登陆注册
5242100000120

第120章 CHAPTER XVII(5)

They sat down side by side and ate with a good appetite, served by Batouch and Ali. Now and then a pale yellow butterfly, yellow as the sand, flitted by them. Small yellow birds with crested heads ran swiftly among the scrub, or flew low over the flats. In the sky the vapours gathered themselves together and moved slowly away towards the east, leaving the blue above their heads unflecked with white. With each moment the heat of the sun grew more intense. The wind had gone.

It was difficult to believe that it had ever roared over the desert. A little way from them the camel-drivers squatted beside the beasts, eating flat loaves of yellow bread, and talking together in low, guttural voices. The guard dogs roamed round them, uneasily hungry. In the distance, before a tent of patched rags, a woman, scantily clad in bright red cotton, was suckling a child and staring at the caravan.

Domini and Androvsky scarcely spoke as they ate. Once she said:

"Do you realise that this is a wedding breakfast?"

She was thinking of the many wedding receptions she had attended in London, of crowds of smartly-dressed women staring enviously at tiaras, and sets of jewels arranged in cases upon tables, of brides and bridegrooms, looking flushed and anxious, standing under canopies of flowers and forcing their tired lips into smiles as they replied to stereotyped congratulations, while detectives--poorly disguised as gentlemen--hovered in the back-ground to see that none of the presents mysteriously disappeared.

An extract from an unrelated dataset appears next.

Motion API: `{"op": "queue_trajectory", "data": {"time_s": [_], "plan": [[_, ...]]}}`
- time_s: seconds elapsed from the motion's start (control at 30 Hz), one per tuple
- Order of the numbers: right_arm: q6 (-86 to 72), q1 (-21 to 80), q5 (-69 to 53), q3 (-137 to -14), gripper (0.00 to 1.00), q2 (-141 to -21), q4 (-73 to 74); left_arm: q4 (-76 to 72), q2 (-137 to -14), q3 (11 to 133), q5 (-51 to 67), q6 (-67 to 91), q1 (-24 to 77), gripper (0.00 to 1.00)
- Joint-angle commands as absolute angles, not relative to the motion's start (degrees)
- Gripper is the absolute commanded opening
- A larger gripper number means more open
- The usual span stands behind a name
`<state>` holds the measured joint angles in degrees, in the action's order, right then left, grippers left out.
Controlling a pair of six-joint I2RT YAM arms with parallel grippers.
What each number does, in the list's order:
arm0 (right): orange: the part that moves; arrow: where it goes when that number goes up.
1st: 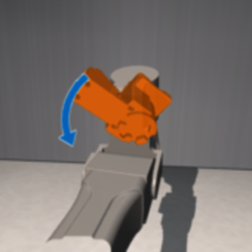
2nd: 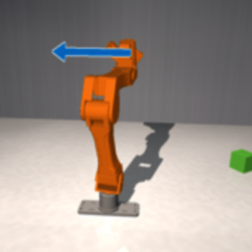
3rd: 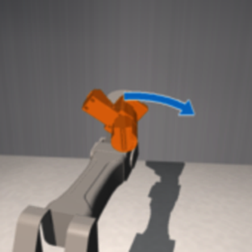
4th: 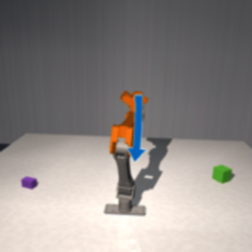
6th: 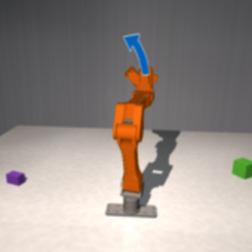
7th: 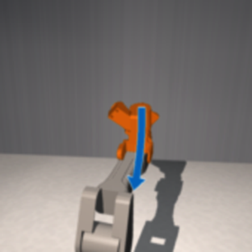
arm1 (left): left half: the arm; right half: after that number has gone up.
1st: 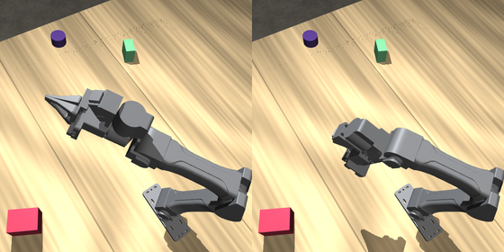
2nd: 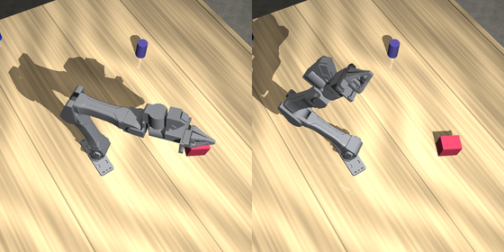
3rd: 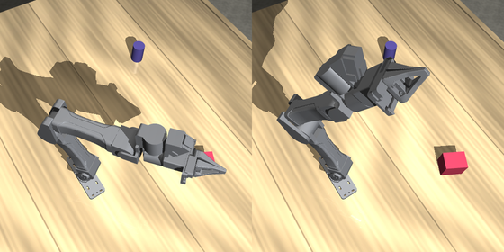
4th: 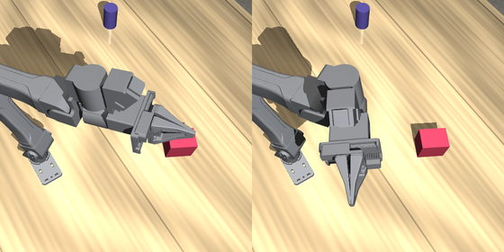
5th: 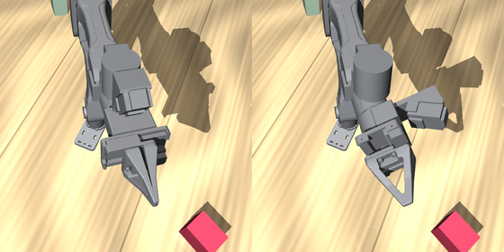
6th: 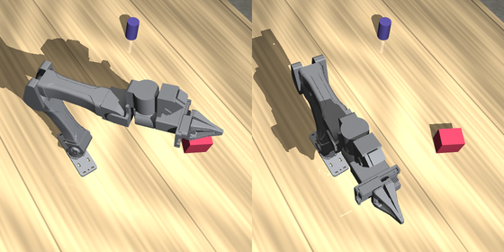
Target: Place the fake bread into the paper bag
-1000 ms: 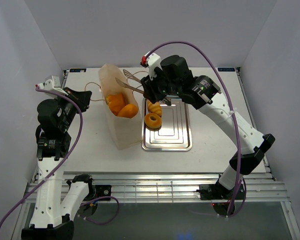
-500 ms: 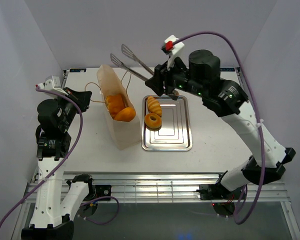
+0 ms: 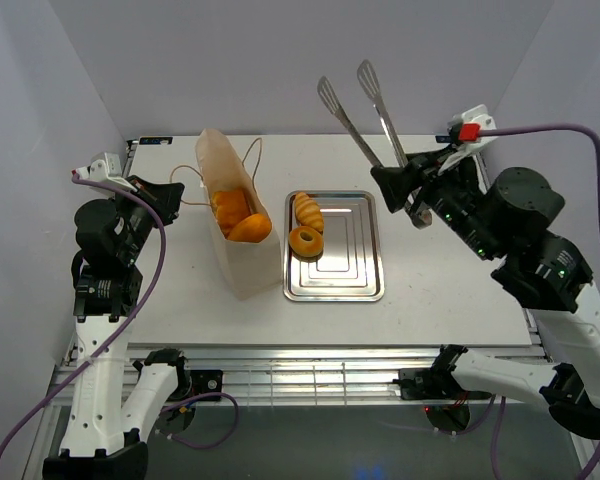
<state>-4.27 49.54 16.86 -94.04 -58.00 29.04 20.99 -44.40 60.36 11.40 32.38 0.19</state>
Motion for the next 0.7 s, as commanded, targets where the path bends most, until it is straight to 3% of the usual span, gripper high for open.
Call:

Her presents were the velvety roses in the earthen vases, the breezes of the desert, the sand humps, the yellow butterflies, the silence that lay around like a blessing pronounced by the God who made the still places where souls can learn to know themselves and their great destiny.

"A wedding breakfast," Androvsky said.

"Yes. But perhaps you have never been to one."

"Never."

"Then you can't love this one as much as I do."

"Much more," he answered.

She looked at him, remembering how often in the past, when she had been feeling intensely, she had it borne in upon her that he was feeling even more intensely than herself. But could that be possible now?

"Do you think," she said, "that it is possible for you, who have never lived in cities, to love this land as I love it?"

Androvsky moved on his cushion and leaned down till his elbow touched the sand. Lying thus, with his chin in his hand, and his eyes fixed upon her, he answered:

"But it is not the land I am loving."

His absolute concentration upon her made her think that, perhaps, he misunderstood her meaning in speaking of the desert, her joy in it.

She longed to explain how he and the desert were linked together in her heart, and she dropped her hand upon his left hand, which lay palm downwards in the warm sand.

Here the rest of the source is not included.